● **The data**:
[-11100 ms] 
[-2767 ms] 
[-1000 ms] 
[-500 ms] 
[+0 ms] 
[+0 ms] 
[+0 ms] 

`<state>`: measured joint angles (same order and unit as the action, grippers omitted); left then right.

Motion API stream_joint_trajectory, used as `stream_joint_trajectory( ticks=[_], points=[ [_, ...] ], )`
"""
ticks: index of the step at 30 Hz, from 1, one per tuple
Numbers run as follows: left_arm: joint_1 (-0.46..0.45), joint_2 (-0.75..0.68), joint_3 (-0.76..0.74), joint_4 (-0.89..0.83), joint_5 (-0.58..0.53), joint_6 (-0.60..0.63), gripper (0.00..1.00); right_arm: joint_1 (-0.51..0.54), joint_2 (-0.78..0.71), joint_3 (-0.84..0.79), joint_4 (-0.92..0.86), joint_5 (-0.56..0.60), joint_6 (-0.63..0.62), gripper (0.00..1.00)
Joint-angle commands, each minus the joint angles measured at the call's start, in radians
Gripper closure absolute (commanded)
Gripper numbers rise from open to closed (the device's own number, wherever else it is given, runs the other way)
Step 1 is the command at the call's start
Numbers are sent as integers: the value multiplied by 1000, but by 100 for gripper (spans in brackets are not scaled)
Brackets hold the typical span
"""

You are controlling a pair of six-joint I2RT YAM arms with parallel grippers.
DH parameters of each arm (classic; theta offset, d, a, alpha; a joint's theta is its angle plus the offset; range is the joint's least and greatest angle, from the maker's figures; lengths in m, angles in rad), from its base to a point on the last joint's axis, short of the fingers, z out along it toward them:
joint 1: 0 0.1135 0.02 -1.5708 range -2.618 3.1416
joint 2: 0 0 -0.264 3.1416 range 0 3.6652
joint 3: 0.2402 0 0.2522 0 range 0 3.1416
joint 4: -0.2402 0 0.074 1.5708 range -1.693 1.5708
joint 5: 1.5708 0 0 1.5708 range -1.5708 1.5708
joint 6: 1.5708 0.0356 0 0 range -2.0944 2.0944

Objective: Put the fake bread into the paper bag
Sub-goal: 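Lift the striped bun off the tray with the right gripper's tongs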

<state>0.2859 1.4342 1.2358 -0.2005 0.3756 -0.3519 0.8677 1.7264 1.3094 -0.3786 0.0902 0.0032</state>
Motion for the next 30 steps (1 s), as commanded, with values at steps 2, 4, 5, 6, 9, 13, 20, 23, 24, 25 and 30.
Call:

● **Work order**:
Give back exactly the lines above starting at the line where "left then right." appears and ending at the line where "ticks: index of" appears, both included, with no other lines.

● **Output of the exercise**:
`<state>`: measured joint angles (same order and unit as the action, grippers omitted); left then right.

Motion API stream_joint_trajectory, used as `stream_joint_trajectory( ticks=[_], points=[ [_, ...] ], )`
"""
ticks: index of the step at 30 Hz, from 1, one per tuple

No part of the exercise is left unanswered.